> _YOUR GOAL_: When a line below contains the string "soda", show that line.

> _Records from a dataset_:
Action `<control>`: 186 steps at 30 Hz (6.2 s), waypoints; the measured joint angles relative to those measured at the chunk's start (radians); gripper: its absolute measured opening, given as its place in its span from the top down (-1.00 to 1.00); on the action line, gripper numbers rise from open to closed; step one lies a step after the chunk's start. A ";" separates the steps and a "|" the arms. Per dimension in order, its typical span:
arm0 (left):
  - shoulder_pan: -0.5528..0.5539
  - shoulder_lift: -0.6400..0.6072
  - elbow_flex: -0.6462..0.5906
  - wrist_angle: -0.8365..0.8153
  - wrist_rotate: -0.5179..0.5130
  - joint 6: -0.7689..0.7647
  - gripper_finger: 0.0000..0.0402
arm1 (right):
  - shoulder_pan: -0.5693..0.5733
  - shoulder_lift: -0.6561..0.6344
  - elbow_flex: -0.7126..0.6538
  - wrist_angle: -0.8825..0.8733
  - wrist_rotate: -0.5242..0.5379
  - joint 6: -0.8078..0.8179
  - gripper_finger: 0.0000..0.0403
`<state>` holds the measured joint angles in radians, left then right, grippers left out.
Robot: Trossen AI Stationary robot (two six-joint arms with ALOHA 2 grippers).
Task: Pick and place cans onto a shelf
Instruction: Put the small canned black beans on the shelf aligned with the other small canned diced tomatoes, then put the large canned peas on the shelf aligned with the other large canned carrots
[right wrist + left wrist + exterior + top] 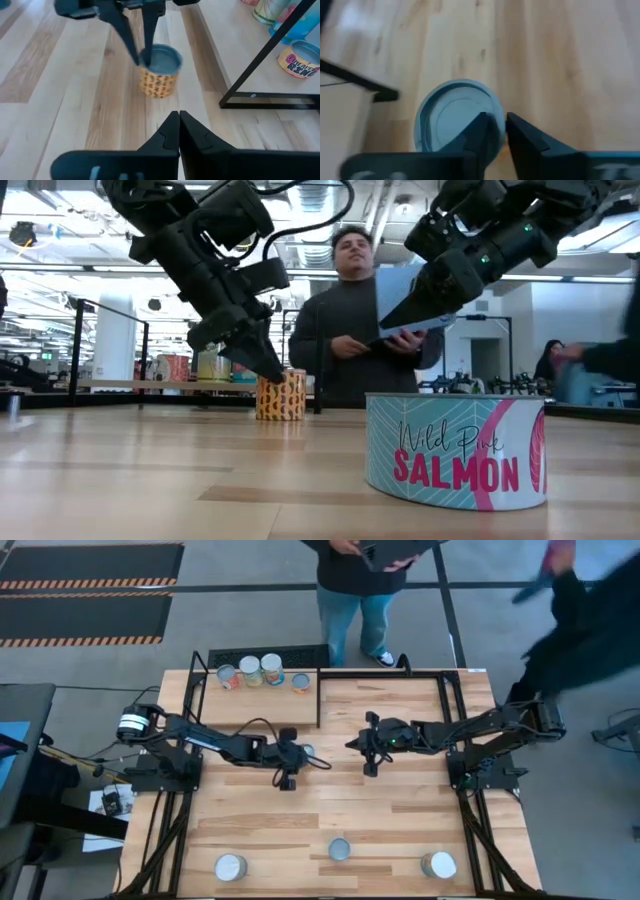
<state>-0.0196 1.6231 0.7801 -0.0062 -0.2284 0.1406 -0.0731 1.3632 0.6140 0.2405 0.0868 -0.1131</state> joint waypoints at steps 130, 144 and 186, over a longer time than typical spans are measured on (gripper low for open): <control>0.238 -0.558 -0.054 -0.436 -0.202 -0.271 0.75 | -0.119 0.067 -0.235 0.784 -0.243 0.042 0.97; -0.334 -0.521 0.037 -0.558 -0.280 -0.658 1.00 | 0.064 0.082 -0.236 0.796 -0.059 0.055 0.97; -0.841 0.394 1.055 -1.409 0.320 -1.981 0.28 | 0.095 0.081 -0.236 0.872 -0.062 0.000 0.97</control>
<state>-0.8603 2.0167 1.8347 -1.4155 0.0914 -1.8402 0.0223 1.4445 0.3782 1.1123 0.0246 -0.1127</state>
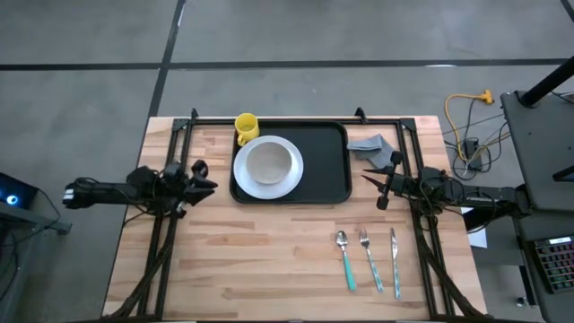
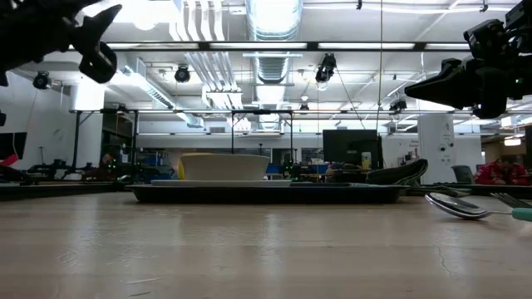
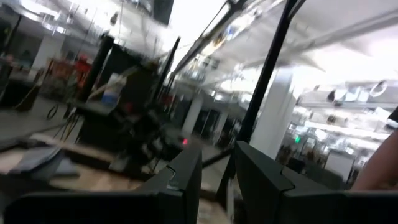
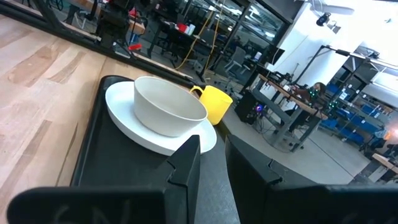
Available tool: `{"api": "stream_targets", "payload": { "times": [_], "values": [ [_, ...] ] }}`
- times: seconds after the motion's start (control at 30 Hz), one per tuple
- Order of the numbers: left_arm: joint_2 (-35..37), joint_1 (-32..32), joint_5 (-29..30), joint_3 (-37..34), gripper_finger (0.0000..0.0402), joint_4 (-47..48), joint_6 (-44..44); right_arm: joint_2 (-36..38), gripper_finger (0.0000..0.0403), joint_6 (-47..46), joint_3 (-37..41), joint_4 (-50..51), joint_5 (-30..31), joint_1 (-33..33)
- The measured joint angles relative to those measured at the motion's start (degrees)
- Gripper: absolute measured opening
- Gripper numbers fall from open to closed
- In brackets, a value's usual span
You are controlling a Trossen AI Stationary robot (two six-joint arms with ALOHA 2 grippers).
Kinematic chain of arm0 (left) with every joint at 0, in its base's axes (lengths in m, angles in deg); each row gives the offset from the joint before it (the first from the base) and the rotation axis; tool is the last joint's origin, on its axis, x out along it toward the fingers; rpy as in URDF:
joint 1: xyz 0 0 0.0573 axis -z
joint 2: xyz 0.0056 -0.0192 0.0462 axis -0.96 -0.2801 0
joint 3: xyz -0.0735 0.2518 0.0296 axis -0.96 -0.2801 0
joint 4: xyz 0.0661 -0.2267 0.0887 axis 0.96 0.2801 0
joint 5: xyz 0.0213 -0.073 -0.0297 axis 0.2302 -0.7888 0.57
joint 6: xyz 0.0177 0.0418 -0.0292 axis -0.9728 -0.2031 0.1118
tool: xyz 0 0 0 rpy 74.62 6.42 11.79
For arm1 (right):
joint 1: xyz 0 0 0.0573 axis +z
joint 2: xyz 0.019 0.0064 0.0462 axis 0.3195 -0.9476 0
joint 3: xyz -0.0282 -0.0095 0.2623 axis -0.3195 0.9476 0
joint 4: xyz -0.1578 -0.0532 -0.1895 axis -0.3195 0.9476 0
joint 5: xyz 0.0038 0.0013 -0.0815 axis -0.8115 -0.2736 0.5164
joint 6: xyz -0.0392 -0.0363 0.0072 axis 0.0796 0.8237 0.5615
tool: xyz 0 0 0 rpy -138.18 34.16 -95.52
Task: Set up tray
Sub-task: Put the gray napkin on the black serving tray to the right of the white plate
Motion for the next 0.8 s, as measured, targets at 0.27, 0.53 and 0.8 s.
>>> {"api": "stream_targets", "payload": {
  "times": [0.27, 0.53, 0.8],
  "values": [
    [-0.1, 0.0, 0.0, -2.1, 0.0082, 5.7, -0.8, 0.0, 0.0068, 0.0, 0.0, 0.0, 0.0, 0.0],
    [-0.1, 0.0, 0.0, -2.2, 0.0082, 8.8, -3.5, 0.0, 0.0068, 0.0, 0.0, 0.0, 0.0, 0.0],
    [-0.1, 0.0, 0.0, -2.2, 0.0082, 16.5, -1.9, 0.0, 0.0068, 0.0, 0.0, 0.0, 0.0, 0.0]
  ]
}}
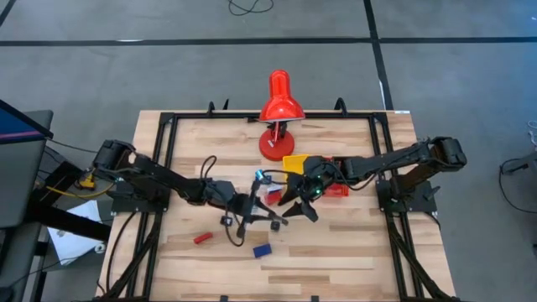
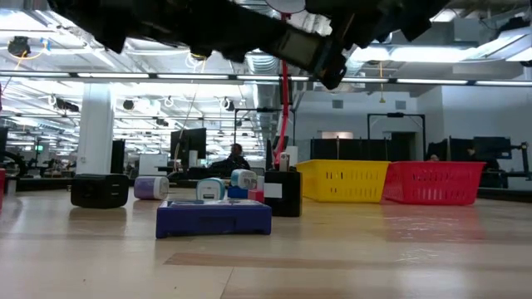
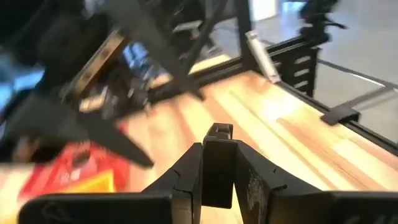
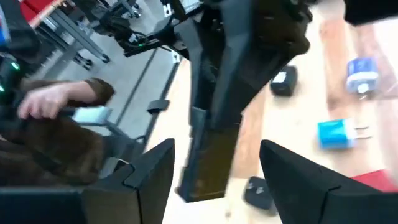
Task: Pick & Place Office items
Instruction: Put the black digital clock into the yellow bin
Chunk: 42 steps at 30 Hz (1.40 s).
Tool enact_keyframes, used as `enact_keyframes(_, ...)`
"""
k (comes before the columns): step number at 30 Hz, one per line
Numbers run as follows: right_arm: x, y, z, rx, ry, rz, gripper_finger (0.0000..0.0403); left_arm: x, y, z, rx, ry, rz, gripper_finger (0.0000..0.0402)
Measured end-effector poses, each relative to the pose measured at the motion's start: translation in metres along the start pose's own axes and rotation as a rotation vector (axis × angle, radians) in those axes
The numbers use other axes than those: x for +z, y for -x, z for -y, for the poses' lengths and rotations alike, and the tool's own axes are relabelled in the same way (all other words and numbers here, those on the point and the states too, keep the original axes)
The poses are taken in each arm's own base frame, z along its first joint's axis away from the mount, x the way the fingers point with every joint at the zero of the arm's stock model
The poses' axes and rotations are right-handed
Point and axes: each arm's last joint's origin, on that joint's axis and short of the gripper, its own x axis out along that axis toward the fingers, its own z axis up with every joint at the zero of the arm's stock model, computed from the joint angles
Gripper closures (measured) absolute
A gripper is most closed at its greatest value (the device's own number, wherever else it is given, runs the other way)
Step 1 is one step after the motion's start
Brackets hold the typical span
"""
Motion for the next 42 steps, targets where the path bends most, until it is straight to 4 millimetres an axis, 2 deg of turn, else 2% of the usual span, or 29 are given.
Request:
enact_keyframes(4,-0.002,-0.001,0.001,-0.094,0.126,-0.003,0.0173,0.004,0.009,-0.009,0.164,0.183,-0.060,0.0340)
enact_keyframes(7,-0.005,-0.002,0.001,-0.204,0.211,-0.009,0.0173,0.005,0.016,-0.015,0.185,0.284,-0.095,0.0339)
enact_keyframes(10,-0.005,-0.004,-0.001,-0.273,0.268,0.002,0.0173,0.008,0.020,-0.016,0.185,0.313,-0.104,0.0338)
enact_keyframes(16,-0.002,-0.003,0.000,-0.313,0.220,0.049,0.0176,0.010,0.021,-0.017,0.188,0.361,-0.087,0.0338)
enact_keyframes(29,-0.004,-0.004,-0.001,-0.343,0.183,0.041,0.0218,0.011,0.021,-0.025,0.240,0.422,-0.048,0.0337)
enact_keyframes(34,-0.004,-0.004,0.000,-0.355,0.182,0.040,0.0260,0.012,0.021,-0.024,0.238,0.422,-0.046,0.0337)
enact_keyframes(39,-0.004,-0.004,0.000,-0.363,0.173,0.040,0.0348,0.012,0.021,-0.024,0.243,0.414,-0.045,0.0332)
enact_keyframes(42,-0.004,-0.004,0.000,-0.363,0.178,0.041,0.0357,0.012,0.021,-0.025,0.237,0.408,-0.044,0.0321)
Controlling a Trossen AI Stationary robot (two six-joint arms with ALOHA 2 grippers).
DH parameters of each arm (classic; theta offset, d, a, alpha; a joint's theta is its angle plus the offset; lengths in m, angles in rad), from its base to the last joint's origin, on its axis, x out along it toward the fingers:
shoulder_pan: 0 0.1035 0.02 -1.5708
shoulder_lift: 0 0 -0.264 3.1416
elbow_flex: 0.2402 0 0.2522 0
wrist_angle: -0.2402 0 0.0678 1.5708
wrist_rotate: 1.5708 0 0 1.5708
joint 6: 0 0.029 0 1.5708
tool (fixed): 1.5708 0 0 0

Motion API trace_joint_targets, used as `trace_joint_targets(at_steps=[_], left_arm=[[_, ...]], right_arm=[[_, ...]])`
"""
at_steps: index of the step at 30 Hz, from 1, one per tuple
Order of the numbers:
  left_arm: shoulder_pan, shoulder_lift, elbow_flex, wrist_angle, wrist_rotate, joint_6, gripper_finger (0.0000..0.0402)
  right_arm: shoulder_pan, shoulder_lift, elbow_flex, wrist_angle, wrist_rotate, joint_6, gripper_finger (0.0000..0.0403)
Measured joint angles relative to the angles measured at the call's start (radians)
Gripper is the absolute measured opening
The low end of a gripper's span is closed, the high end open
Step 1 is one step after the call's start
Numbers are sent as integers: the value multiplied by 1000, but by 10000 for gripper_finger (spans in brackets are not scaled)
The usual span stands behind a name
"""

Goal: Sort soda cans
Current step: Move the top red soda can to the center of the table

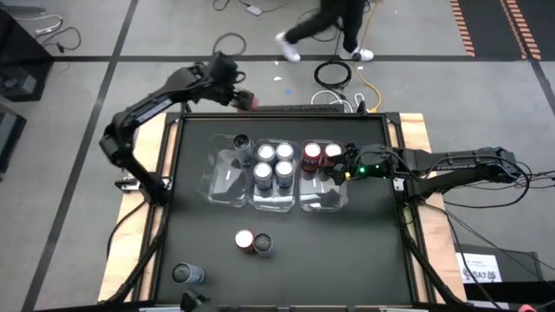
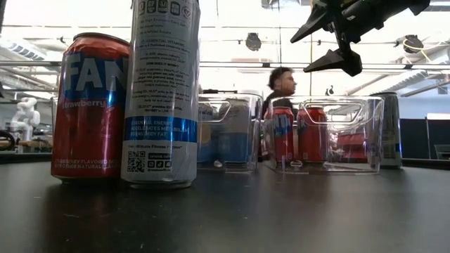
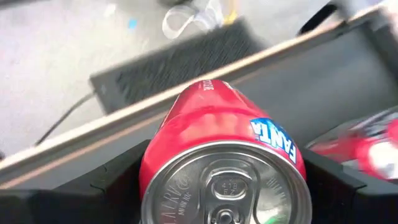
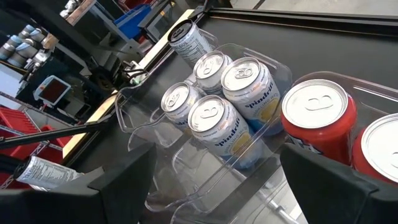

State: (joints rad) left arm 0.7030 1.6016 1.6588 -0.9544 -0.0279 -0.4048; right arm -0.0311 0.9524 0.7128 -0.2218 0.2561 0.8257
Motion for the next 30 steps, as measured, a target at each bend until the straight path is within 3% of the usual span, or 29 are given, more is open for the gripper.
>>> trace_joint_targets(at_steps=[5,11,22,30], left_arm=[[-34,-95,0,115,119,3,320],[-174,-145,1,253,210,55,320],[-500,-152,1,243,214,217,319],[-653,-81,2,234,114,228,319]], right_arm=[[0,0,0,0,0,0,336],[0,0,0,0,0,0,336],[-9,0,0,-16,35,23,336],[-14,-2,0,-55,27,-34,336]])
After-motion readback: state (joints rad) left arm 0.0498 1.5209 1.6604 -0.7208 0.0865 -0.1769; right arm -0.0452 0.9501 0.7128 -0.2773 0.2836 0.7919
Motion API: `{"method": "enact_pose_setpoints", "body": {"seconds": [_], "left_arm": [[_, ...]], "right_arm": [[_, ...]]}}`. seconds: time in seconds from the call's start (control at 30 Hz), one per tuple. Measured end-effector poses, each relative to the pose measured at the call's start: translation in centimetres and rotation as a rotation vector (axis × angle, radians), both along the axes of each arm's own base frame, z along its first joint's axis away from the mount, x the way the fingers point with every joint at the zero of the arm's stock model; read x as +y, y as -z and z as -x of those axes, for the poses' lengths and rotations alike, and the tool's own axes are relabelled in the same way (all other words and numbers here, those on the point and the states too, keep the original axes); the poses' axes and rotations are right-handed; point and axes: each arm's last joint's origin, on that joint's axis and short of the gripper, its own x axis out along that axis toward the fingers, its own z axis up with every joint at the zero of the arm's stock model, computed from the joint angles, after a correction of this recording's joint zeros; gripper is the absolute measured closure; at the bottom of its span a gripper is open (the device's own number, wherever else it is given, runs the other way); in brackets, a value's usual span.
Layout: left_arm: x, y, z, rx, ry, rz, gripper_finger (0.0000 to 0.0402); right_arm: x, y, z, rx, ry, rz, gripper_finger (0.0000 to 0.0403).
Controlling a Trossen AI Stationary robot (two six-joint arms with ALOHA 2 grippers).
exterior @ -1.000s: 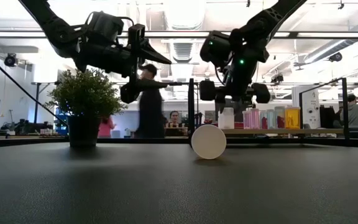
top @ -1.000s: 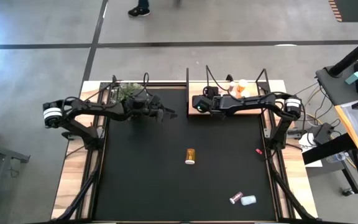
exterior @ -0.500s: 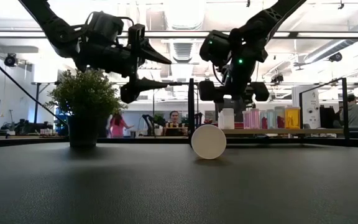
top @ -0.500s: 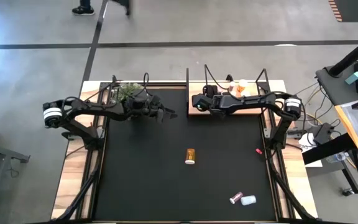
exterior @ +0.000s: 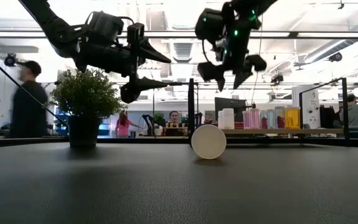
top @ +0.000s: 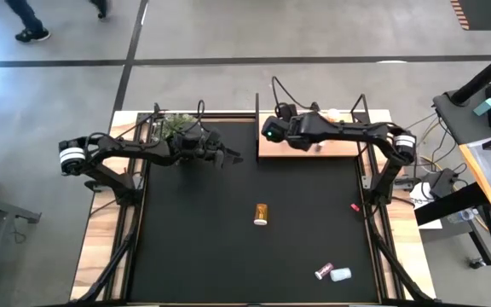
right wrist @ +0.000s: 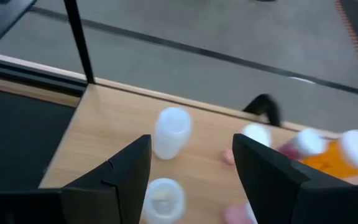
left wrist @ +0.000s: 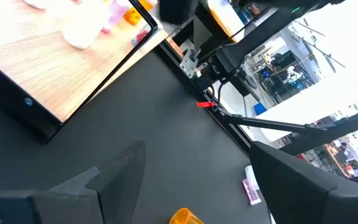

> _ANSWER TO THIS PROBLEM_:
Goal: Sort soda cans
Current step: Move the top red soda can to the center of the table

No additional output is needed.